Section 1692g(a) of the FDCPA mandates the sending of a “validation” notice within five days of a debt collector’s initial communication with a consumer. Section 1692g(b) provides that if the consumer provides timely, written invocation of his or her rights, the debt collector must cease all of its collection efforts until it has complied with the Act by mailing to the consumer verification of the debt, a copy of a judgment, and/or the name and address of the original creditor, depending on which right has been invoked.
Both the text of the FDCPA and the applicable case law make it clear that Section 1692g does not provide a grace period. A debt collector is free to collect during the thirty-day period as long as it does not overshadow or contradict the consumer’s thirty-day rights. But what if the debt collector initiates a process that is not readily stopped if the consumer makes a timely request for validation? Whether easy or difficult, the Act mandates that the debt collector cease its collection efforts until the required information has been mailed to the consumer.
In Scott v. Trott Law, P.C., the defendant initiated non-judicial foreclosure proceedings during the consumer’s thirty-day FDCPA validation period. Starting two weeks after sending its FDCPA notice, Trott took multiple actions to initiate the foreclosure on Scott’s home, including: arranging a sheriff’s sale for a Foreclosure of Mortgage by Advertisement; preparing a Notice of Mortgage Foreclosure Sale to be posted on the premises of Scott’s home and published for four consecutive weeks in a newspaper; contacting the local newspaper to schedule the posting and the four publications of the Notice; and mailing a copy of the Notice to Scott. However, Scott sent a letter to Trott, timely disputing the validity of the debt and claiming he was current on his mortgage, and that all payments had been made in accordance with a court order entered in prior litigation over the delinquency of this mortgage.

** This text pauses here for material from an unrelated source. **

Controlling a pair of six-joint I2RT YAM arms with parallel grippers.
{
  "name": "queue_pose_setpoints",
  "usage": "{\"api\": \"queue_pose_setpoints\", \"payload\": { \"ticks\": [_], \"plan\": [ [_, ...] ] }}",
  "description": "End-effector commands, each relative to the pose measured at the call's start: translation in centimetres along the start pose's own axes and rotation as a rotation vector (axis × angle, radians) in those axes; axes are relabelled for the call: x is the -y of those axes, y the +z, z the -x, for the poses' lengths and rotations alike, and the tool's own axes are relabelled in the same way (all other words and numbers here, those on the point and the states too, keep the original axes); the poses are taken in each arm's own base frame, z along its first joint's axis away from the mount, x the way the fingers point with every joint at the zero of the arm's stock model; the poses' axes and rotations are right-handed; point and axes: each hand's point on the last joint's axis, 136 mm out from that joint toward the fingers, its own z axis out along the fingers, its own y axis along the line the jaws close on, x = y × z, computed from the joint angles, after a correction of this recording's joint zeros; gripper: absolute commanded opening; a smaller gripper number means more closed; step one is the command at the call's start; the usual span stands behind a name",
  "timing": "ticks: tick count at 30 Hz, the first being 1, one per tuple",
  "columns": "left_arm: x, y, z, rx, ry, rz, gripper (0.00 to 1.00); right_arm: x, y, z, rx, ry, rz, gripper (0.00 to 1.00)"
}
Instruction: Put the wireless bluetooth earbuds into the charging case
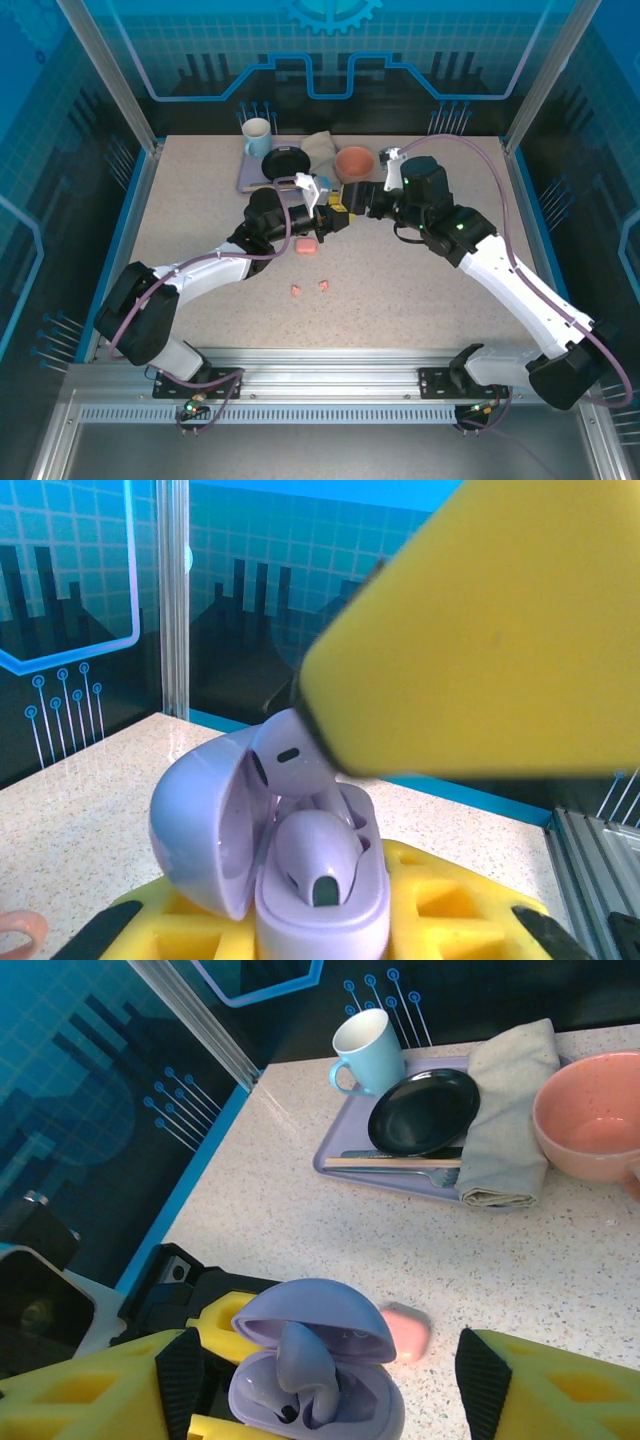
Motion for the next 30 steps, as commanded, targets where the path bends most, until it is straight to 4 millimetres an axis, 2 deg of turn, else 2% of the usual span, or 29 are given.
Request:
{"api": "queue_pose_setpoints", "payload": {
  "ticks": [1, 7, 10, 12, 17, 19, 26, 30],
  "plan": [
    [0.9, -0.3, 1.6, 0.047, 0.043, -0.017, 0.00, -1.3, -2.3, 3.0, 0.086, 0.038, 0.058, 0.72],
    [0.9, -0.5, 1.4, 0.043, 0.051, -0.017, 0.00, 0.7, -3.3, 3.6, 0.109, 0.101, 0.004, 0.72],
    [1.0, -0.6, 1.2, 0.037, 0.056, -0.016, 0.00, 2.2, -3.3, 3.0, 0.080, 0.149, -0.048, 0.69],
    [1.0, -0.6, 1.2, 0.034, 0.059, -0.017, 0.00, 2.6, -3.1, 2.3, 0.049, 0.161, -0.060, 0.64],
    [1.2, -0.7, 1.2, 0.030, 0.069, -0.025, 0.00, 2.5, -2.4, 0.9, -0.016, 0.164, -0.061, 0.41],
    [1.2, -0.7, 1.2, 0.029, 0.070, -0.027, 0.00, 2.3, -2.2, 0.6, -0.034, 0.155, -0.058, 0.35],
    [1.4, -0.6, 1.3, 0.028, 0.066, -0.035, 0.00, 0.9, -1.7, 0.4, -0.055, 0.109, -0.044, 0.25],
    [1.4, -0.6, 1.3, 0.028, 0.063, -0.036, 0.00, 0.1, -1.3, 0.4, -0.066, 0.087, -0.035, 0.25]
  ]
}}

Trott claimed that after receiving the Dispute Letter it ceased collection of the debt and contacted its client to confirm the debt’s validity. However, the Notice of Sale was posted on the premises three days after Trott received Scott’s dispute, and it was published in the newspaper three times following Trott’s receipt of the dispute. Trott did not send Scott a verification of the debt, and Scott sued to enjoin the sale. Trott filed a response opposing the injunction, and just hours prior to the hearing on the motion for the preliminary injunction, Scott filed for Chapter 13 bankruptcy. The scheduled sheriff’s foreclosure sale did not take place, and the motion for an injunction was stayed pending verification of the debt.

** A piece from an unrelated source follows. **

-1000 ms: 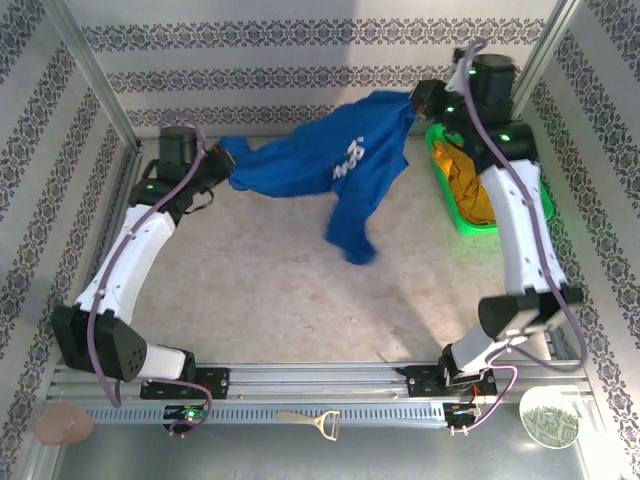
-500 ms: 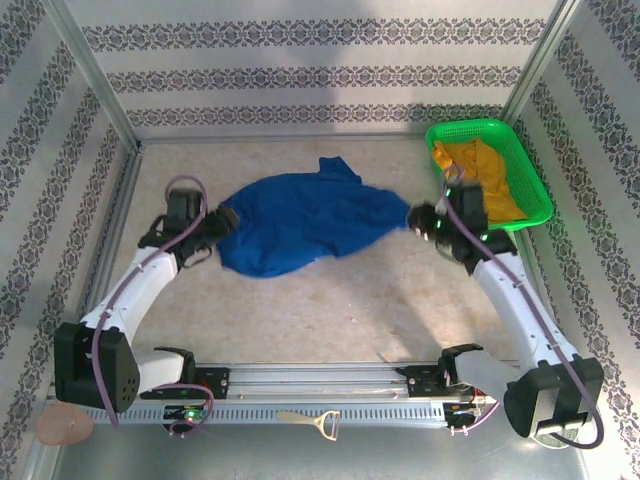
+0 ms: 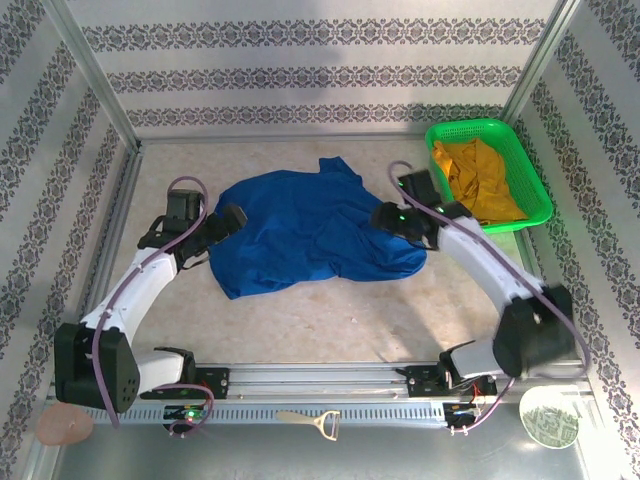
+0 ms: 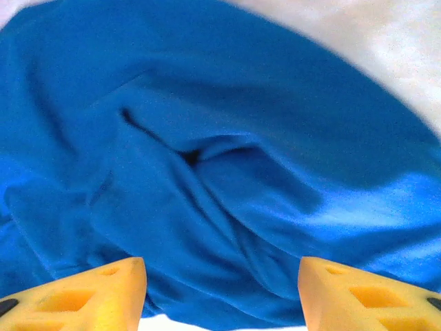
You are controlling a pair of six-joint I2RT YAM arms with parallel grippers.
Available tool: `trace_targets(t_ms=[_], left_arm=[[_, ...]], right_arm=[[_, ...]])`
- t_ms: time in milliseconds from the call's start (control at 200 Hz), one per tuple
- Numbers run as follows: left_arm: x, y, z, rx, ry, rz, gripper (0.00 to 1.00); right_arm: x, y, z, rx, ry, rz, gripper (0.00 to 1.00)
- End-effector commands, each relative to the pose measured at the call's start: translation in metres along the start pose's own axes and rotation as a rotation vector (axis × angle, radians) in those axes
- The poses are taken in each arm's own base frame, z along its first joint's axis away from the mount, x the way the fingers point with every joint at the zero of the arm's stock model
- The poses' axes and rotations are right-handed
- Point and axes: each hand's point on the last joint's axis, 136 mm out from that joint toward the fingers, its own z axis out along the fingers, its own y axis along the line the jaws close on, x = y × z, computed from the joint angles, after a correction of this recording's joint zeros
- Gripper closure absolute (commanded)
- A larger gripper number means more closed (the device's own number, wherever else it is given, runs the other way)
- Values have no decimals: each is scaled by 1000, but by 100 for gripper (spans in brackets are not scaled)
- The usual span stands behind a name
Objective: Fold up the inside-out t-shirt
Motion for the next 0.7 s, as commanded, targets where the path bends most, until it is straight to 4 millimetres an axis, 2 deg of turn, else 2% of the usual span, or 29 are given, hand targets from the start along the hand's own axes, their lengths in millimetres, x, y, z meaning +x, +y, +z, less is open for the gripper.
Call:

Scott alleged, inter alia, that Trott had violated Section 1692g(b) of the FDCPA by failing to cease its collection efforts until it had mailed to him verification of the debt. The district court granted summary judgment, holding that Trott had ceased collection of the debt because Trott itself performed no more activity. The Sixth Circuit reversed, holding that Trott, by not taking steps to stop the actions already in motion, had failed to cease its collections efforts as required by the Act.
Under Michigan law, a party executing a Foreclosure of Mortgage by Advertisement must publish a detailed Notice for four consecutive weeks in a county newspaper and post the Notice in a conspicuous place on the premises. The Court of Appeals held that this publication of notice “qualifies under the FDCPA as an ‘initial communication’ with the debtor.”
Trott claimed that it was not the one performing the activity at issue, arguing that “[t]he publications and posting, that Scott attempts to bootstrap to Trott, were ordered by Trott prior to the receipt of the [Dispute Letter] and were actions by third-parties other than Trott.” Although the district court accepted that argument, the Court of Sppeals did not:
The issue before us is whether FDCPA’s requirement that a debt collector must “cease collection of the debt” after receiving a Dispute Letter required Trott to stop the subsequent newspaper publications from appearing, stop the home posting from occurring, and stop the sheriff’s sale from taking place. We find that it does. To read the FDCPA as the district court did would render the Dispute Letter a nullity.
This decision from the Sixth Circuit makes it clear that upon timely invocation of a debtor’s validation rights a debt collector must do more than cease its own collection activities. It must also put a stop to all collection activities and processes that it has put into motion.
It follows then that the statute imposes on the “debt collector” an obligation to stop the “collection of the debt.” . . . We find that, at a minimum, “collection of the debt”” in a statutorily created process such as Michigan’s foreclosure by advertisement must include any activities that attempt to satisfy the essential statutorily required elements of that process.
The Sixth Circuit held that a timely dispute letter must “stop the clock” on the initiated foreclosure, expanding the duty to cease to include ensuring that agents and independent contractors halt the furtherance of the collection activity. This decision could have significant impact in cases where a debt collector sues the debtor during the validation period. The receipt of a timely dispute or validation request could require recall of process that is out for service, cancellation of appearance day hearings, and possibly even the expansion of the time period for the debtor to respond to the lawsuit. In the wake of this decision debt collectors may need to rethink the advisability of pursuing litigation or other remedies during the FDCPA’s validation period.